══ Records for this task

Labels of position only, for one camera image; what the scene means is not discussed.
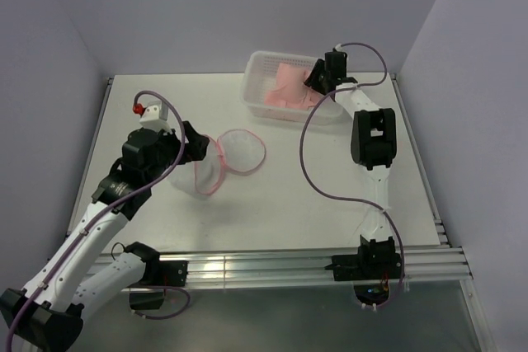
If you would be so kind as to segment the pink bra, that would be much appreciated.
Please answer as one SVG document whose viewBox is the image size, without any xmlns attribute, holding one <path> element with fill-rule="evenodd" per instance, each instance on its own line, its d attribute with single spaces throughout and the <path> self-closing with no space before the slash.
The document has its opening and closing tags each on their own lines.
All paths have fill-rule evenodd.
<svg viewBox="0 0 528 352">
<path fill-rule="evenodd" d="M 304 85 L 310 69 L 281 63 L 277 69 L 275 87 L 265 95 L 264 103 L 293 110 L 309 110 L 322 95 Z"/>
</svg>

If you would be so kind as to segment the white mesh laundry bag pink zipper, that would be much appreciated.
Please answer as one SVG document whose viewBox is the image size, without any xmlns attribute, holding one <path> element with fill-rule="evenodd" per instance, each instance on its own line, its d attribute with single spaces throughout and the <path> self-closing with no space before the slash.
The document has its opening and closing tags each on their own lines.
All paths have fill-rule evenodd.
<svg viewBox="0 0 528 352">
<path fill-rule="evenodd" d="M 246 129 L 231 129 L 217 139 L 208 136 L 208 140 L 203 160 L 179 165 L 168 176 L 175 189 L 200 198 L 211 196 L 228 172 L 251 175 L 266 159 L 264 142 Z"/>
</svg>

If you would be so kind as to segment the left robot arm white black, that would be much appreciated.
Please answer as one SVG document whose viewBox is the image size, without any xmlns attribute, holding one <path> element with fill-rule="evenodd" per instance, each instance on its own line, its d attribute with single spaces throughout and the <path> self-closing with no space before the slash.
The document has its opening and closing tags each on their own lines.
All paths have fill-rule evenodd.
<svg viewBox="0 0 528 352">
<path fill-rule="evenodd" d="M 66 351 L 89 314 L 122 289 L 153 286 L 161 274 L 159 253 L 140 242 L 90 281 L 83 278 L 102 249 L 151 197 L 152 188 L 178 165 L 205 159 L 209 137 L 187 121 L 182 136 L 172 129 L 129 133 L 109 174 L 92 195 L 85 214 L 46 266 L 20 289 L 6 289 L 1 314 L 7 323 L 6 350 L 14 336 L 43 351 Z"/>
</svg>

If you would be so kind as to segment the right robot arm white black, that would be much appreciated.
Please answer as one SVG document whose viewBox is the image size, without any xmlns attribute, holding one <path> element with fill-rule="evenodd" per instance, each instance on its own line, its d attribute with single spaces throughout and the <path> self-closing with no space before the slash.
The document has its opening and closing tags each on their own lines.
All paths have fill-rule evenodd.
<svg viewBox="0 0 528 352">
<path fill-rule="evenodd" d="M 368 206 L 357 253 L 333 256 L 326 269 L 336 281 L 401 280 L 403 242 L 388 213 L 389 173 L 397 155 L 395 111 L 375 104 L 362 91 L 365 84 L 347 75 L 347 53 L 338 47 L 316 61 L 304 84 L 352 118 L 351 159 L 364 177 L 365 197 L 351 201 Z"/>
</svg>

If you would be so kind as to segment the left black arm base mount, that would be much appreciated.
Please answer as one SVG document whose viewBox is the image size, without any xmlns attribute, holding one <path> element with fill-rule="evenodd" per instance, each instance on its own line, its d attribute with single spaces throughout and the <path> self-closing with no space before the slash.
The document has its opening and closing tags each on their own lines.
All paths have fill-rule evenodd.
<svg viewBox="0 0 528 352">
<path fill-rule="evenodd" d="M 160 261 L 131 285 L 129 307 L 147 316 L 168 316 L 170 309 L 183 312 L 191 305 L 191 296 L 184 289 L 188 262 Z"/>
</svg>

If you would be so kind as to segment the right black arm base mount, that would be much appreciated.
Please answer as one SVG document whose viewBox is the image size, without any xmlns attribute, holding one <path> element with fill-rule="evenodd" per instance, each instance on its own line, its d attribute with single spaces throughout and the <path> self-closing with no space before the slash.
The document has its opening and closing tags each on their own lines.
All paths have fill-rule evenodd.
<svg viewBox="0 0 528 352">
<path fill-rule="evenodd" d="M 324 267 L 336 282 L 352 282 L 363 309 L 376 311 L 403 291 L 403 266 L 398 253 L 335 255 Z"/>
</svg>

════

__Task details__
Before copying, set the pictures aside; then give the records again exactly.

__Solution__
Labels of position only, for one camera image; what the scene means is not discussed.
If you would be so kind as to segment the pink bra, that would be much appreciated.
Please answer as one SVG document whose viewBox is the image size, without any xmlns attribute, holding one <path> element with fill-rule="evenodd" per instance, each instance on its own line, its d attribute with single spaces throughout and the <path> self-closing with no space before the slash.
The document has its opening and closing tags each on their own lines.
All paths have fill-rule evenodd.
<svg viewBox="0 0 528 352">
<path fill-rule="evenodd" d="M 304 85 L 310 69 L 281 63 L 277 69 L 275 87 L 265 95 L 264 103 L 293 110 L 309 110 L 322 95 Z"/>
</svg>

If you would be so kind as to segment the white mesh laundry bag pink zipper, that would be much appreciated.
Please answer as one SVG document whose viewBox is the image size, without any xmlns attribute, holding one <path> element with fill-rule="evenodd" per instance, each instance on its own line, its d attribute with single spaces throughout and the <path> self-closing with no space before the slash.
The document has its opening and closing tags each on their own lines.
All paths have fill-rule evenodd.
<svg viewBox="0 0 528 352">
<path fill-rule="evenodd" d="M 246 129 L 231 129 L 217 139 L 208 136 L 208 140 L 203 160 L 179 165 L 168 176 L 175 189 L 200 198 L 211 196 L 228 172 L 251 175 L 266 159 L 264 142 Z"/>
</svg>

If you would be so kind as to segment the left robot arm white black, that would be much appreciated.
Please answer as one SVG document whose viewBox is the image size, without any xmlns attribute, holding one <path> element with fill-rule="evenodd" per instance, each instance on its own line, its d attribute with single spaces throughout and the <path> self-closing with no space before the slash.
The document has its opening and closing tags each on their own lines.
All paths have fill-rule evenodd.
<svg viewBox="0 0 528 352">
<path fill-rule="evenodd" d="M 66 351 L 89 314 L 122 289 L 153 286 L 161 274 L 159 253 L 140 242 L 90 281 L 83 278 L 102 249 L 151 197 L 152 188 L 178 165 L 205 159 L 209 137 L 187 121 L 182 136 L 172 129 L 129 133 L 109 174 L 92 195 L 85 214 L 46 266 L 20 289 L 6 289 L 1 314 L 7 323 L 6 350 L 14 336 L 43 351 Z"/>
</svg>

If you would be so kind as to segment the right robot arm white black, that would be much appreciated.
Please answer as one SVG document whose viewBox is the image size, without any xmlns attribute, holding one <path> element with fill-rule="evenodd" per instance, each instance on its own line, its d attribute with single spaces throughout and the <path> self-closing with no space before the slash.
The document has its opening and closing tags each on their own lines.
All paths have fill-rule evenodd.
<svg viewBox="0 0 528 352">
<path fill-rule="evenodd" d="M 368 206 L 357 253 L 333 256 L 326 269 L 336 281 L 401 280 L 403 242 L 388 213 L 389 173 L 397 155 L 395 111 L 375 104 L 362 91 L 365 84 L 347 75 L 347 53 L 338 47 L 316 61 L 304 84 L 352 118 L 351 159 L 364 177 L 365 197 L 351 201 Z"/>
</svg>

If you would be so kind as to segment the left black arm base mount, that would be much appreciated.
Please answer as one SVG document whose viewBox is the image size, without any xmlns attribute, holding one <path> element with fill-rule="evenodd" per instance, each instance on its own line, its d attribute with single spaces throughout and the <path> self-closing with no space before the slash.
The document has its opening and closing tags each on their own lines.
All paths have fill-rule evenodd.
<svg viewBox="0 0 528 352">
<path fill-rule="evenodd" d="M 160 261 L 131 285 L 129 307 L 147 316 L 168 316 L 170 309 L 183 312 L 191 305 L 191 296 L 184 289 L 188 262 Z"/>
</svg>

If you would be so kind as to segment the right black arm base mount, that would be much appreciated.
Please answer as one SVG document whose viewBox is the image size, without any xmlns attribute, holding one <path> element with fill-rule="evenodd" per instance, each instance on its own line, its d attribute with single spaces throughout and the <path> self-closing with no space before the slash.
The document has its opening and closing tags each on their own lines.
All paths have fill-rule evenodd.
<svg viewBox="0 0 528 352">
<path fill-rule="evenodd" d="M 324 267 L 336 282 L 352 282 L 363 309 L 376 311 L 403 291 L 403 266 L 398 253 L 335 255 Z"/>
</svg>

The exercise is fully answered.